主はご自身の約束に真実です。「わたしはあなたがたと結んだわたしの契約を決して破らない」(2:1)。主の救いの計画は、人の思いや弱さを越えています。もちろん、主は、御心から外れたサムソンの行動を是認しているわけではありません。主イエスの救いをいただいた新約時代のクリスチャンは、聖霊によってキリストの品性という御霊の実を結ぶように導かれています(ガラテヤ5:22)。
2)主に祈り、使命に立ち返るサムソン
敵の企みにより、サムソンはデリラに心の内を明かしてしまいます。「髪を剃らない」ことは、彼が神を第一にし、神の御心に生きることの一つのしるしでした。しかし、肉の思いを優先させたとき、そこに落とし穴がありました(16:20)。髪を剃られ、目を抉られ、敗北者のような姿にされたサムソンでしたが、偶像を祭った敵の嘲笑の前で、彼は主に祈り求めます。「神、主よ、どうか私を心に留めてください。ああ神よ、どうか、もう一度だけ私を強めてください」(16:28)。祈りは聞かれ、神の力が現わされました (16:30)。
クリスチャンは、主イエスにより「まず神の国と神の義を求めなさい。そうすれば、これらのものはすべて、それに加えて与えられます」(マタイ6:33)と約束されています。復活の主の証し人としての使命を委ねられている(マタイ28:18~20)私たちは、優先順位を違えてはなりません。「敵の前で宴を設け、頭に油を注がれる」(詩篇23)主は、祈り求める者に真実にこたえて下さり、主と共に使命を全うさせてくださいます。主の御心に立ち返る時、決して「手遅れ」ということはありません。

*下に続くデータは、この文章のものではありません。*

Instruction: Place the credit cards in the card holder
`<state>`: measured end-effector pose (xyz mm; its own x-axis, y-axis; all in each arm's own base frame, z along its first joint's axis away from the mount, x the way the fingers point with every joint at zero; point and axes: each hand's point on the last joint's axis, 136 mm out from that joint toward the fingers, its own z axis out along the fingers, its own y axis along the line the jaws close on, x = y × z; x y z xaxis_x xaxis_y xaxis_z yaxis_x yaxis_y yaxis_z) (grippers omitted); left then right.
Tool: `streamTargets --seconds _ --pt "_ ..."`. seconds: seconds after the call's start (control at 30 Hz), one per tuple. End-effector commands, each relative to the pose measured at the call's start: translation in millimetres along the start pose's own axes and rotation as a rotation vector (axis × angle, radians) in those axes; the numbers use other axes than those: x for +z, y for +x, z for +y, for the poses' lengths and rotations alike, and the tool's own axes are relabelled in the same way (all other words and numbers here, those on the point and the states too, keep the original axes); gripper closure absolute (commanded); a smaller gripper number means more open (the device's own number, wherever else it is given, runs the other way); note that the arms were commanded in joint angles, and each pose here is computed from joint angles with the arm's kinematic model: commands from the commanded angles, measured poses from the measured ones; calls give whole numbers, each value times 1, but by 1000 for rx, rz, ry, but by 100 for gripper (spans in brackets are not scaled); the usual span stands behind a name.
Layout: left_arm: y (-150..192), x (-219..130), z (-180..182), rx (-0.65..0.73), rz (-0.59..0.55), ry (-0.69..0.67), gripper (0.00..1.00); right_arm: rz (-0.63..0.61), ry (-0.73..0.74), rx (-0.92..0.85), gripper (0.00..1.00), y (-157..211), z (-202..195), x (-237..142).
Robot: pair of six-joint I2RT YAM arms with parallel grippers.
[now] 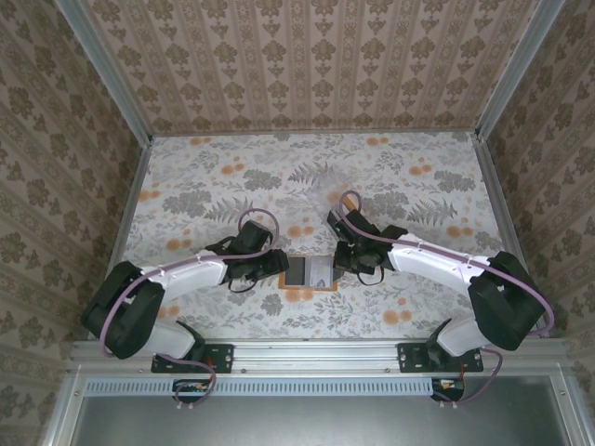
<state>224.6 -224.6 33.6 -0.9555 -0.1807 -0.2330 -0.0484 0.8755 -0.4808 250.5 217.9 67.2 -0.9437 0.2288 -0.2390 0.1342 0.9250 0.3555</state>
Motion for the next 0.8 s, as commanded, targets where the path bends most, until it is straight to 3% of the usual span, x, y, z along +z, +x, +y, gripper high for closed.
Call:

3)信仰の創始者であり完成者であるイエスから目を離さずに
サムソンを含む旧約の信仰者たちは、その欠点や失敗の多い人生の歩みを通して、ただ信仰によって真実な神の祝福と力を体験し、約束のメシヤによる完全な救いを指し示す証人として、地上で信仰の歩みを全うしました。ヘブル人への手紙は、さらに踏み込んで、「私たち(クリスチャン)を抜きにして、彼ら(旧約の信仰者たち)が完全な者とされることはなかった」(ヘブル11:40)と言い切ります。
主イエスは、文字通りサムソン以上に捨て身で十字架にかかり死なれ、復活をもって死と罪の呪いを打ち砕いてサタンに勝利して下さいました。弱い者を聖霊によって強め、主の証人として用いて下さることは、主の御心です。忍耐をもって信仰の歩みを全うし、主に委ねられた使命を全うする秘訣は、どのような状況においても、「信仰の創始者であり完成者であるイエスから、目を離さない」(ヘブル12:2-3)ことです。
おわりに
サムソンは、霊的低空飛行の士師時代にあって、弱さや欠点にもかかわらず、神に用いられました。彼はたった一人で敵と戦いましたが、今、私たちは一人ではなく、キリストのからだである教会を共に建て上げる群として、主によって召し出されています。教会のかしらは主イエスです。主イエスから目を離さず、信仰による忍耐と勝利をいただき、主イエスを証しする使命を全うさせていただきましょう。